Kevin Van Paassen for The Globe and Mail

Mr. Geldard and his wife spent a few months casually looking for a house before accepting that ground-floor real estate is currently too much for their budget, and anxiety levels. “There’s all this frantic panicking that you have to do to win a house,” he says of Toronto’s current market, which is rife with bidding wars and competition. “We nearly made one bid and pulled out. I felt like a rabbit in the headlights.”

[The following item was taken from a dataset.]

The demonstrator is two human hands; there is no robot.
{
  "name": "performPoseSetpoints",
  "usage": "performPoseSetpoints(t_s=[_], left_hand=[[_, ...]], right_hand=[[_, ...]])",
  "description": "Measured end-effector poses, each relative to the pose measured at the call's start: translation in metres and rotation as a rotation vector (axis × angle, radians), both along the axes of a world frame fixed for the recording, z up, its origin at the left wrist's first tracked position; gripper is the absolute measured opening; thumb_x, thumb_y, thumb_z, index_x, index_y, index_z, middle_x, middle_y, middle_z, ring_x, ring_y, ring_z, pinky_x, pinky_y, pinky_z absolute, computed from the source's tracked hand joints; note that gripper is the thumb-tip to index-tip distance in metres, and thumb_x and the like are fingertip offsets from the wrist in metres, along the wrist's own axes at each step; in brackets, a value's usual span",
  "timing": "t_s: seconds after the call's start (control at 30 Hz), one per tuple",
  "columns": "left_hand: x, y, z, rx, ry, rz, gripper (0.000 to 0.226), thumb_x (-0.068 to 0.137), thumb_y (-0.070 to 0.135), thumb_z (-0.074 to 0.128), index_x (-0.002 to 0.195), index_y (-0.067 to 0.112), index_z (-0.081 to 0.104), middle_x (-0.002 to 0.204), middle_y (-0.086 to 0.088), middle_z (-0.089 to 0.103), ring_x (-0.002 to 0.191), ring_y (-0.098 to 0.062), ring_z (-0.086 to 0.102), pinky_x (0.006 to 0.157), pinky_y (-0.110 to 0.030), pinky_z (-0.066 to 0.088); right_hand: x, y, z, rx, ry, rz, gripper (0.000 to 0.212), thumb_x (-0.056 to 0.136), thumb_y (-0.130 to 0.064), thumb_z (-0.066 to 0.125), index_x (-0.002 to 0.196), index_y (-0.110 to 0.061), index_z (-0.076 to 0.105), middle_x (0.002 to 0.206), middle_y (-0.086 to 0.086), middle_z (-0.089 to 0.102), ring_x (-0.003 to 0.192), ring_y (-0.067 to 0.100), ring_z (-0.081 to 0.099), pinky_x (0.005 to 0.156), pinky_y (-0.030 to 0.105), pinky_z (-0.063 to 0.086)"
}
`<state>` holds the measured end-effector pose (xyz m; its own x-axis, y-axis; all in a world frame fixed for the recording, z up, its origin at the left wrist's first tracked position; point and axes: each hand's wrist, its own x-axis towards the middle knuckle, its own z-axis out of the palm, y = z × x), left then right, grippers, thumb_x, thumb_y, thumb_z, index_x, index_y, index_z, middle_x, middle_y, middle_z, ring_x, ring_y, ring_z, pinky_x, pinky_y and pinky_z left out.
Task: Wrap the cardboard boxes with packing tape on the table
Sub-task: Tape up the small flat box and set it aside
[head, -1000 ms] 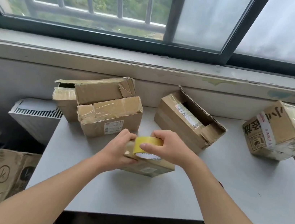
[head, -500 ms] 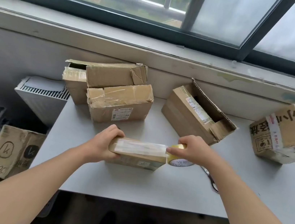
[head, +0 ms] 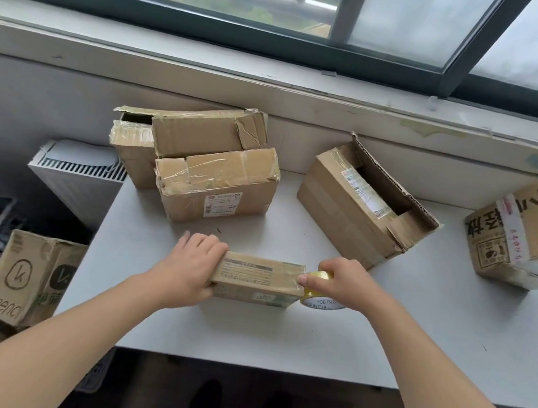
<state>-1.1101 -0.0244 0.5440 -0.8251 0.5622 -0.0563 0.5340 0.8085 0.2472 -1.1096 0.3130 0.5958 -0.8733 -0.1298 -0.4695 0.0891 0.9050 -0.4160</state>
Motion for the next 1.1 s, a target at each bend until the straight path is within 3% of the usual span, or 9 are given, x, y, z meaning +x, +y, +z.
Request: performPoseSetpoints(t_s=[0.1, 0.23, 0.37, 0.47, 0.67, 0.77, 0.9, 1.0, 1.1], left_hand=[[0.010, 0.026, 0.006, -0.294, 0.090, 0.056, 0.083, 0.067, 0.055, 0.074, 0.131, 0.010, 0.043, 0.125, -0.007, 0.048, 0.128, -0.033, 0.044, 0.112, -0.081, 0.018], [0.010, 0.082, 0.020, -0.340, 0.030, -0.001, 0.100, 0.079, 0.063, 0.064, 0.153, 0.010, 0.024, 0.145, -0.010, 0.037, 0.147, -0.032, 0.028, 0.116, -0.076, -0.004], [0.010, 0.142, 0.022, -0.274, -0.009, -0.038, 0.089, 0.079, 0.062, 0.065, 0.145, 0.014, 0.030, 0.135, -0.005, 0.043, 0.131, -0.029, 0.041, 0.120, -0.065, 0.013], [0.008, 0.161, 0.020, -0.269, 0.033, -0.021, 0.070, 0.081, 0.060, 0.065, 0.129, 0.017, 0.038, 0.127, -0.003, 0.048, 0.119, -0.027, 0.047, 0.107, -0.047, 0.031], [-0.008, 0.150, 0.026, -0.217, -0.039, -0.056, 0.069, 0.079, 0.065, 0.072, 0.127, 0.023, 0.045, 0.124, 0.004, 0.051, 0.118, -0.019, 0.051, 0.090, -0.037, 0.031], [-0.020, 0.134, 0.042, 0.014, -0.052, 0.008, 0.077, 0.065, 0.075, 0.078, 0.118, 0.025, 0.051, 0.110, 0.014, 0.052, 0.110, -0.013, 0.054, 0.087, -0.034, 0.030], [-0.025, 0.117, 0.071, 0.709, -0.316, 0.156, 0.079, 0.051, 0.064, 0.087, 0.116, 0.029, 0.057, 0.102, 0.016, 0.060, 0.097, -0.011, 0.060, 0.083, -0.030, 0.046], [-0.025, 0.110, 0.078, 0.928, -0.450, 0.182, 0.081, 0.057, 0.039, 0.092, 0.126, 0.050, 0.051, 0.117, 0.005, 0.067, 0.108, -0.014, 0.065, 0.093, -0.033, 0.054], [-0.019, 0.094, 0.064, 0.932, -0.518, 0.213, 0.082, 0.061, 0.029, 0.094, 0.131, 0.046, 0.055, 0.119, 0.004, 0.069, 0.111, -0.019, 0.067, 0.096, -0.052, 0.055]], right_hand=[[-0.001, 0.001, -0.004, -0.020, -0.021, 0.004, 0.060, 0.083, -0.073, 0.065, 0.066, -0.017, 0.051, 0.064, 0.001, 0.050, 0.065, 0.018, 0.051, 0.060, 0.034, 0.033], [-0.002, 0.002, -0.004, -0.037, -0.028, 0.031, 0.060, 0.086, -0.070, 0.064, 0.068, -0.014, 0.052, 0.065, 0.003, 0.051, 0.065, 0.018, 0.049, 0.060, 0.035, 0.032], [-0.003, 0.001, -0.005, -0.006, 0.007, 0.067, 0.055, 0.091, -0.062, 0.063, 0.065, -0.017, 0.048, 0.064, 0.002, 0.051, 0.070, 0.022, 0.051, 0.061, 0.037, 0.034], [-0.001, 0.005, -0.008, -0.013, 0.018, 0.061, 0.051, 0.093, -0.057, 0.063, 0.064, -0.018, 0.046, 0.063, 0.001, 0.049, 0.072, 0.023, 0.050, 0.062, 0.037, 0.034], [0.005, 0.002, -0.007, -0.112, 0.011, -0.037, 0.059, 0.089, -0.064, 0.065, 0.065, -0.013, 0.050, 0.061, 0.000, 0.044, 0.064, 0.017, 0.044, 0.060, 0.037, 0.031], [0.001, 0.015, 0.027, -0.409, 0.021, -0.180, 0.050, 0.093, -0.055, 0.067, 0.063, -0.016, 0.056, 0.060, -0.007, 0.047, 0.059, 0.009, 0.044, 0.060, 0.031, 0.035], [-0.011, 0.007, 0.102, -0.782, 0.170, -0.212, 0.049, 0.094, -0.049, 0.066, 0.061, -0.018, 0.048, 0.060, -0.010, 0.042, 0.056, 0.006, 0.038, 0.054, 0.019, 0.030], [-0.019, -0.023, 0.131, -0.720, 0.217, -0.049, 0.046, 0.089, -0.055, 0.068, 0.071, -0.013, 0.059, 0.063, -0.005, 0.047, 0.059, 0.010, 0.043, 0.055, 0.023, 0.034], [-0.021, -0.047, 0.125, -0.594, 0.163, 0.027, 0.039, 0.093, -0.043, 0.073, 0.074, -0.011, 0.063, 0.061, -0.007, 0.048, 0.056, 0.007, 0.045, 0.053, 0.023, 0.037]])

As a senior designer with Quadrangle Architects – which is working with the developer TAS on the Duke – Mr. Geldard knew firsthand that the building’s floor plans truly maximized the small space. It helps that he grew up in a narrow townhouse in England, though he does wish he had a “garden” for his kids to play in. Part of why he and his wife like the Junction is the proximity to parks: The wading pool at Vine Avenue makes it a favourite. Choosing an apartment as his starter home was a compromise, but it’s one he thinks can work for the present time. “A condo seems like the stepping stone to a bigger property in the future,” he says.

One major drawback for families considering condos has been the lack of larger units on the market, leading them to command prices comparable to smaller homes (especially once maintenance fees are added in). Having noticed the demand, some developers are finally responding. Duke developer TAS has just launched a new mid-rise building, Kingston&Co, east of Main Street in the upper Beaches. Toronto’s average condo size is 800 square feet – more than half of the units in Kingston&Co are that big or larger, with the biggest ones bordering on 1,600 square feet. Many units have eight-foot-deep terraces, with sizes from 160 to 520 square feet, and most are split into two or three bedrooms. TAS chief executive and president Mazyar Mortazavi says these design decisions were made purposely to attract families.

“The units have the kind of space you need to keep a vacuum in, so you’re not always running to your basement locker,” says Mr. Mortazavi. He knows that many people choose condos over houses because of economic constraints, but says the upside of that is the decision to remain in downtown neighbourhoods. The goal is to make Kingston a building that appeals to buyers from singletons to parents to retirees. Rather than a condo, Mr. Mortazavi hopes they’ll consider the seven-storey building a “home in a multiuse environment” – one they can stay in as they transition through life stages.

Ms. Liau says that her family will need more square footage at some point, but while her husband is set on a house, she’d consider another condo. “We’ll probably move in a year or two,” she says, “and I want to stay as central as possible.”